**What is needed:**
Your task is to repeat exactly the lines from the one with "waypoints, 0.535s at" through the end of the records, both included; please leave the pictures out.
(Information supplied)
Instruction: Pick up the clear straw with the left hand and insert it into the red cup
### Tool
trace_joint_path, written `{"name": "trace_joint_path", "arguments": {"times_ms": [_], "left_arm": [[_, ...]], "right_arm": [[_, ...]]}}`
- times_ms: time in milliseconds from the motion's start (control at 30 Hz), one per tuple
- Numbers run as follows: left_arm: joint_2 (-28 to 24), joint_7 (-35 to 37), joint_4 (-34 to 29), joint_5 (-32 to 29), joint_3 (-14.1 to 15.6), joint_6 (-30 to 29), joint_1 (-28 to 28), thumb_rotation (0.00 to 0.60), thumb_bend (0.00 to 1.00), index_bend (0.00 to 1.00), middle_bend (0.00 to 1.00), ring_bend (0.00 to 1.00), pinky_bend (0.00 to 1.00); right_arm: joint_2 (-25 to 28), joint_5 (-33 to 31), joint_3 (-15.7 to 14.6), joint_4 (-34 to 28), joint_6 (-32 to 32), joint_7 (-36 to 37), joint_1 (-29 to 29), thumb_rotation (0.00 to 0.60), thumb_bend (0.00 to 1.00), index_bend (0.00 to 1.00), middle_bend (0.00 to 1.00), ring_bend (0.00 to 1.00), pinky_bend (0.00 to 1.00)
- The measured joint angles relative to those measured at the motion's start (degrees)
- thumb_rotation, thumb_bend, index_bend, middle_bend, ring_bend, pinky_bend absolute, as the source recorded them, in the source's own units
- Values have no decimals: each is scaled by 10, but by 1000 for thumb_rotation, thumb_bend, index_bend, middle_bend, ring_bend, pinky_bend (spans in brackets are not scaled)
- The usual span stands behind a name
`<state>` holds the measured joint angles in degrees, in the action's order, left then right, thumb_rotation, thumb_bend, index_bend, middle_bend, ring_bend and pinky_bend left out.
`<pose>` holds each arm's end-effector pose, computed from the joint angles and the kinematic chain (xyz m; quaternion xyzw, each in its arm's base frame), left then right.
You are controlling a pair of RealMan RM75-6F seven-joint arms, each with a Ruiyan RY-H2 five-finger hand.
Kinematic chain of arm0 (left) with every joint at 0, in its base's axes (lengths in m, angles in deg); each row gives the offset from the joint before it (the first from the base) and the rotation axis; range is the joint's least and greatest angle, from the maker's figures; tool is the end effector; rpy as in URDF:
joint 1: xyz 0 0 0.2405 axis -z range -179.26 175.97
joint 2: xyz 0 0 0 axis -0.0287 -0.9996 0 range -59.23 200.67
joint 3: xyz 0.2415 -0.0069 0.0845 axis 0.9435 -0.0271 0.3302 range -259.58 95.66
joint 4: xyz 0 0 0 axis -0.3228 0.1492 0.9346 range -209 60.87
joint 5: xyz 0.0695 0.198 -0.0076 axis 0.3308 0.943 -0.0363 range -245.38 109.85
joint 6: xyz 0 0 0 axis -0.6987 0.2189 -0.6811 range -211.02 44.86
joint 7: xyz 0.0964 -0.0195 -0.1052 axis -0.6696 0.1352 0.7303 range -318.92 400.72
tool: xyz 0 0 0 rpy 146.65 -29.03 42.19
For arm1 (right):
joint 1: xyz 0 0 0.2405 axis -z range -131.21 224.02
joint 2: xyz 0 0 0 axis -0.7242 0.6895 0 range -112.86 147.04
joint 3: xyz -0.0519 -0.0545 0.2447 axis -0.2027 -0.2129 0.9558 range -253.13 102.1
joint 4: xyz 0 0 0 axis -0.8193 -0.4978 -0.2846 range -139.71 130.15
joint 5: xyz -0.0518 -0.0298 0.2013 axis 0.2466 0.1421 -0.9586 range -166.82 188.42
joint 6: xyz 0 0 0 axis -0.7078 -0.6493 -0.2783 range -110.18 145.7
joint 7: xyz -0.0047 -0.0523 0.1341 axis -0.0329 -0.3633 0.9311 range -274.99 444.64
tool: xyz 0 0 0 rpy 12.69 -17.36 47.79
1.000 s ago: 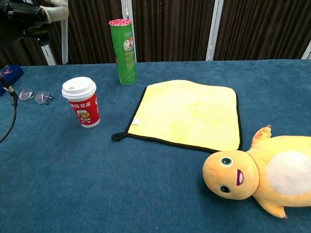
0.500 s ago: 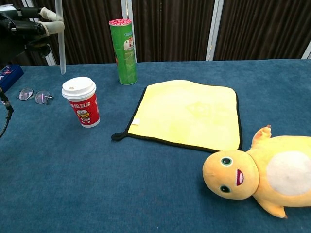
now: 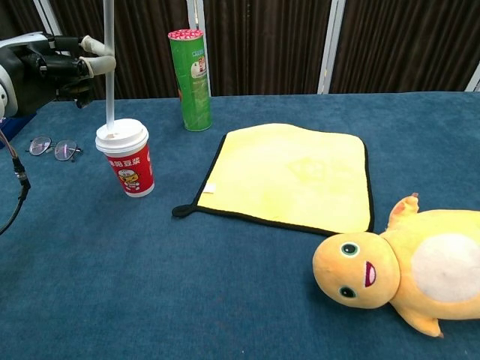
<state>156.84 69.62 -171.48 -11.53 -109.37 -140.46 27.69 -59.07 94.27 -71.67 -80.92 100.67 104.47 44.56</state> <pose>-0.1509 0.3427 0.0458 -0.3166 -0.6994 -0.6041 0.2139 -0.3612 -0.1680 0.1173 0.5026 -0.4935 0.4388 0.5579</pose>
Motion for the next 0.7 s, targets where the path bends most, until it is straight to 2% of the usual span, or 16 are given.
{"name": "trace_joint_path", "arguments": {"times_ms": [700], "left_arm": [[0,29,8,11,10,3,1,600,412,594,914,868,742]], "right_arm": [[-2,4,0,3,3,0,0,600,72,0,0,0,0]]}}
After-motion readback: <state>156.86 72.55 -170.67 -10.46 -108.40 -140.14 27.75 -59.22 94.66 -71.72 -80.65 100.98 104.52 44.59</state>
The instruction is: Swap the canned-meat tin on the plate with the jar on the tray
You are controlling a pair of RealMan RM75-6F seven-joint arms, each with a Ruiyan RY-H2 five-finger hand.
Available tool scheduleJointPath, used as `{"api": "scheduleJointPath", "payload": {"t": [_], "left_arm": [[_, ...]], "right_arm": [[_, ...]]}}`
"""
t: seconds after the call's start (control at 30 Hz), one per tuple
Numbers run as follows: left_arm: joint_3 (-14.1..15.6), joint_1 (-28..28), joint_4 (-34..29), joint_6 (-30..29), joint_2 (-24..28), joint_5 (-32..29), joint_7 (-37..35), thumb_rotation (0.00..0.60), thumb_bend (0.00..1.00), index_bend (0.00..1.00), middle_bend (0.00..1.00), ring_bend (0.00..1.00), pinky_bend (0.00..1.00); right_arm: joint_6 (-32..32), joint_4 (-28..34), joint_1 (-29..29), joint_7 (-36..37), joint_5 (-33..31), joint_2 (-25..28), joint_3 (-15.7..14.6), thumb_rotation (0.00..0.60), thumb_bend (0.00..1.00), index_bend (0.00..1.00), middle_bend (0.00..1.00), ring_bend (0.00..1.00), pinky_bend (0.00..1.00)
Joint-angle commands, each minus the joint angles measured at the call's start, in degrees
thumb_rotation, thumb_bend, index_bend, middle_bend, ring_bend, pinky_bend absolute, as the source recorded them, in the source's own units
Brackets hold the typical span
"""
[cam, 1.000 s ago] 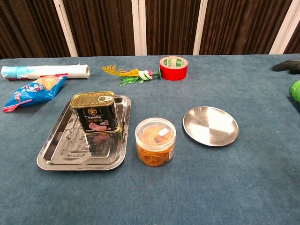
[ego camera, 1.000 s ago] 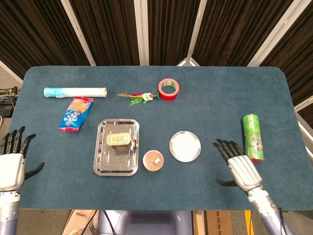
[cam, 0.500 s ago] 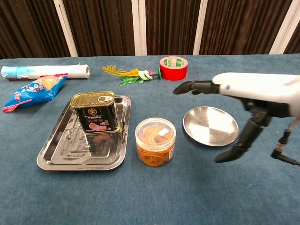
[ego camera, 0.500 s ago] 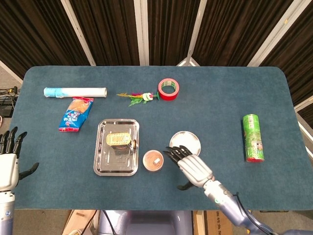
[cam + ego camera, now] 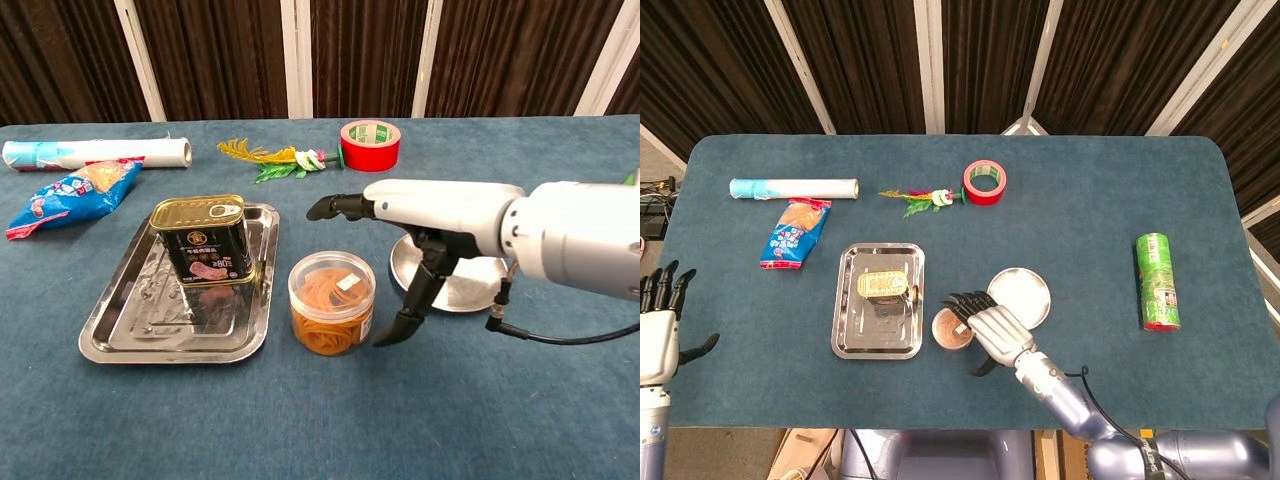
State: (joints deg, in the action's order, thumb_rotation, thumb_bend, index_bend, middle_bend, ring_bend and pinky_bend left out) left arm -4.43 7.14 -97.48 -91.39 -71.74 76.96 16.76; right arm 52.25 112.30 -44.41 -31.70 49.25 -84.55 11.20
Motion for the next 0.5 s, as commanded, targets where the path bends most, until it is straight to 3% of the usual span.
{"api": "scheduleJointPath", "payload": {"t": [0.03,0.5], "left_arm": [[-0.6,0.8,1.2,2.0,-0.3,-0.7,-0.7,0.6,0.14,0.13,0.0,0.0,0.0],[-1.2,1.0,2.2,3.2,-1.3,-0.3,-0.6,0.6,0.15,0.13,0.0,0.0,0.0]], "right_arm": [[0.8,-2.6,-2.1,-1.1,-2.4,-2.1,0.3,0.6,0.0,0.0,0.0,0.01,0.0],[1.5,-7.8,-5.3,-0.5,-5.0,-6.7,-1.3,0.6,0.0,0.01,0.13,0.17,0.0]]}}
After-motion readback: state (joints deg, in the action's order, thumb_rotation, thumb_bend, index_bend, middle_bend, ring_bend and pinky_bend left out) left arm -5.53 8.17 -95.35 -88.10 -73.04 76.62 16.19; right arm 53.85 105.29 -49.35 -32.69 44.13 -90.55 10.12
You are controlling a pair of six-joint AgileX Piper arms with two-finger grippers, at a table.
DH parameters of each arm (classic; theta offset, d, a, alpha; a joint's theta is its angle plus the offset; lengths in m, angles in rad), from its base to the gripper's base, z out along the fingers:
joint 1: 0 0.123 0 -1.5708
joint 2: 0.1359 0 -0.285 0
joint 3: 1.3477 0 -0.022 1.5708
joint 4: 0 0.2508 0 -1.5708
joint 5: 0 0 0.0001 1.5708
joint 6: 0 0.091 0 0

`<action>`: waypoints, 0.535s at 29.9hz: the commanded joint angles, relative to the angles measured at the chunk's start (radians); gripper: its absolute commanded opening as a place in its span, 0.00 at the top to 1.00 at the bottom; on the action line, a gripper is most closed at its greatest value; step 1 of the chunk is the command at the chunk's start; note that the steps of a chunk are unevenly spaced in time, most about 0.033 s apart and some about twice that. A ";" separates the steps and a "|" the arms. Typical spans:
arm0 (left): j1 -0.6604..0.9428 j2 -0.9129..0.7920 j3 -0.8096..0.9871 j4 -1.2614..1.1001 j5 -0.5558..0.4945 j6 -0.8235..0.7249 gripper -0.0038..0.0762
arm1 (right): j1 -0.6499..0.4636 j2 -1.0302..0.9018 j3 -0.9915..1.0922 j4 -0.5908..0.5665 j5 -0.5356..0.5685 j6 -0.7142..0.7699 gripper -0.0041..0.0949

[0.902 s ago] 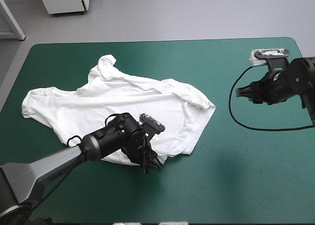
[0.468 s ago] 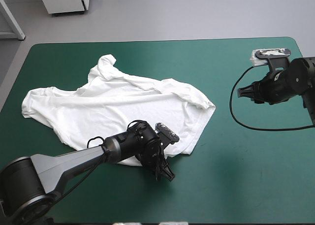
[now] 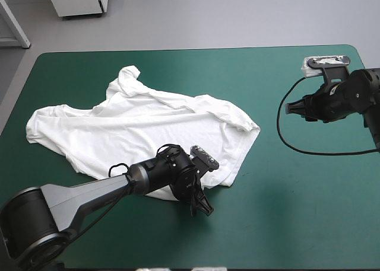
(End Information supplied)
**Response box:**
`<action>`: waypoints, 0.535s at 29.9hz: the commanded joint angles, relative to the angles measured at the chunk's start (radians); gripper: its absolute commanded opening as a place in its span, 0.00 at the top to 1.00 at the bottom; on the action line, a gripper is most closed at its greatest value; step 1 of the chunk is the command at the chunk's start; note that the steps of a chunk are unevenly spaced in time, most about 0.033 s apart and some about twice that. A ";" separates the steps and a "|" the arms. Typical spans:
arm0 (left): j1 -0.6604..0.9428 j2 -0.9129..0.7920 j3 -0.8096..0.9871 j4 -1.2614..1.1001 j5 -0.5558..0.4945 j6 -0.8235..0.7249 gripper -0.0038..0.0762
arm1 (right): j1 -0.6499..0.4636 j2 -1.0302..0.9018 j3 -0.9915..1.0922 j4 -0.5908..0.5665 j5 -0.5356..0.5685 j6 -0.7142..0.7699 gripper -0.0041..0.0949

[0.902 s ago] 
[0.468 s ago] 
[now] 

With this, there is nothing more to the exercise.